El cuestionamiento no es sólo por su política interior, coincidieron; “el miedo mayor que tiene su propio partido es que donde va a empezar a meter la pata es en política exterior”.

“Si se equivoca con Irán, China o Siria, las consecuencias pueden afectar al mundo, está jugando de manera inaceptable para el propio establishment”, dijo Javier Tello.

Coincidieron en que Donald Trump vive “en una realidad de su manufactura y se ofende cuando alguien le lleva la contra”. De acuerdo con Gabriel Guerra, “tiene una enorme capacidad para descalificar la realidad”, pero puede haber un contrapeso en la burocracia estadounidense, pues “el secretario de Defensa y el de Estado ya mostraron que tienen ideas contrarias” a las del presidente de Estados Unidos.

Sin embargo, aunque “burocracia y expertos pueden ser contrapeso, Trump rechaza a los expertos”, abundó Javier Tello.

Para la negociación del Tratado de Libre Comercio de América del Norte, “los contrapesos serán más empresariales que diplomáticos”.

En la parte sur de Estados Unidos ya están resintiendo el efecto de las políticas de Estados Unidos. Gabriel Castellanos recodó que el Dallas Morning News “pide tomar tiempo y poner claro cuál es el peso de México. Los dueños o presidentes de las empresas que tienen parte de sus esquemas de producción establecida en México”, tendrán que poner en claro dónde están sus intereses.
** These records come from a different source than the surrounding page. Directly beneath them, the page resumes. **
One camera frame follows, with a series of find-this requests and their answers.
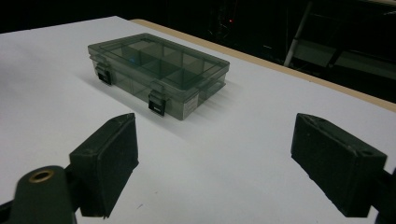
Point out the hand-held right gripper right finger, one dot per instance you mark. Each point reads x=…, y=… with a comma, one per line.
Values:
x=339, y=168

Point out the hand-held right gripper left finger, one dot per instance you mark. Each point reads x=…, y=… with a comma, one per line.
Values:
x=106, y=168

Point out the smoky transparent plastic organizer box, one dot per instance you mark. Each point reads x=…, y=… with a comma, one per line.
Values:
x=162, y=73

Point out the white metal stand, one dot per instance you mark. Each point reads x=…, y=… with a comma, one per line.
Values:
x=297, y=34

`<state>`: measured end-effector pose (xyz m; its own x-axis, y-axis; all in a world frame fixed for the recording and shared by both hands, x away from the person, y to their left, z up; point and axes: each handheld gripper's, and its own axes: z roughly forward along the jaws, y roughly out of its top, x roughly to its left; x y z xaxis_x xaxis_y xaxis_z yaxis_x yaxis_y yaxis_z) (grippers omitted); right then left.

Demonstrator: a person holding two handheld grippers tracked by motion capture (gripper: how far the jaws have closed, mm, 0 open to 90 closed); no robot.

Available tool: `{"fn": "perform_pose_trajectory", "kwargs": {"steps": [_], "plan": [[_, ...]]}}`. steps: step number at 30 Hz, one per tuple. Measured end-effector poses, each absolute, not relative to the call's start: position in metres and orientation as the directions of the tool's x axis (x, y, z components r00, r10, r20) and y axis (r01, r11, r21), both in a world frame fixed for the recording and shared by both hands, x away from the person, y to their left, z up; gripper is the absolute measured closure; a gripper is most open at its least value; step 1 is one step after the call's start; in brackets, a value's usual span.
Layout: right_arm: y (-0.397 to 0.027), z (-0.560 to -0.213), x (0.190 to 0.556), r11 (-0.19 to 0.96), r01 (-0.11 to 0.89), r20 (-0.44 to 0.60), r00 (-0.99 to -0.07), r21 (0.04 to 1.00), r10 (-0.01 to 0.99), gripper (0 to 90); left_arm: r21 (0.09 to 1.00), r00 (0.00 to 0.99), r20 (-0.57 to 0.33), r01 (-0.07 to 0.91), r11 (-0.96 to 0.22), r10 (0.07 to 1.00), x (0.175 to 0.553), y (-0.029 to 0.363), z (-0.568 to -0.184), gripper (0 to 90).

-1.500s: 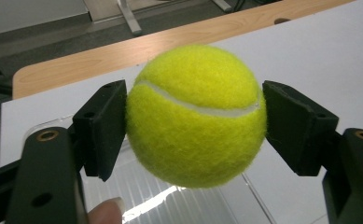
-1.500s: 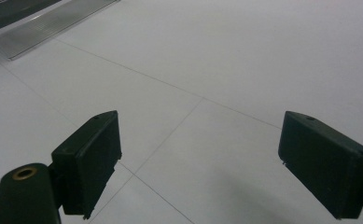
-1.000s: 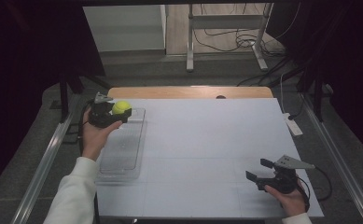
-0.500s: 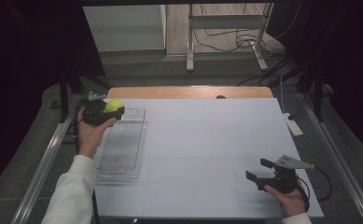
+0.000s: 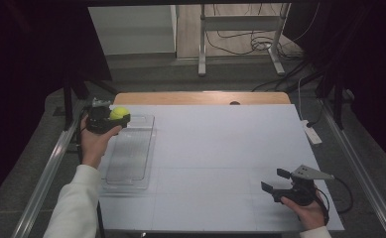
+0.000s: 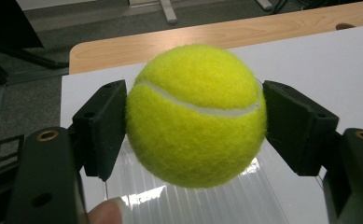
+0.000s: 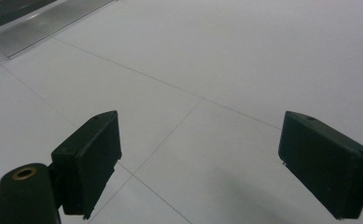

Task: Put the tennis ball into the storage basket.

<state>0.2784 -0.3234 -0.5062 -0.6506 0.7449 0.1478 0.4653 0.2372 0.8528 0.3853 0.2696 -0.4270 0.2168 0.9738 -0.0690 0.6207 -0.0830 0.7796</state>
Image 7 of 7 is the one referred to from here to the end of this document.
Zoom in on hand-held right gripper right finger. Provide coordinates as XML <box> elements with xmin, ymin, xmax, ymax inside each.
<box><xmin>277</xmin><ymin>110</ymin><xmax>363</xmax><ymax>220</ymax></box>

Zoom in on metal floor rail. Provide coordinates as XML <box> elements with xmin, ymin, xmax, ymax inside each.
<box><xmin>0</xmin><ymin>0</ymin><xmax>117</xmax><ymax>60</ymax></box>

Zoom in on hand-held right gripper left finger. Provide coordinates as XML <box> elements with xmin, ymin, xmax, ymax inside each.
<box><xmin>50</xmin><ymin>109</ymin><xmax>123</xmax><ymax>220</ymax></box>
Tello considera que el camino no será tan sencillo, porque “Trump no le va a hacer caso a los expertos, porque viene en esta ola de mandar al diablo a los expertos. Despidieron a los burócratas principales de la Secretaría de Estado y está destruyendo el mecanismo de disenso y la línea ahora es la de despedir a quienes no están de acuerdo”.

Tello y Guerra estuvieron de acuerdo en que el presidente de Estados Unidos está acostumbrado a imponer su visión de las cosas como parte de una estrategia. “En el caso de la llamada con México, por ejemplo, descalifica, presiona, te pone a la defensiva, te pone a tu público en contra”, pero “parece que es la primera vez que Trump topa un poco con pared, porque llevamos tres o cuatro versiones distintas y eso quiere decir que no les está saliendo del todo. Intentan distintas variantes a ver cuál les funciona”.

Afirmaron que “el gobierno mexicano necesita tener una estrategia más proactiva y agresiva de comunicar” que sea efectiva a la hora de llamar a la unidad.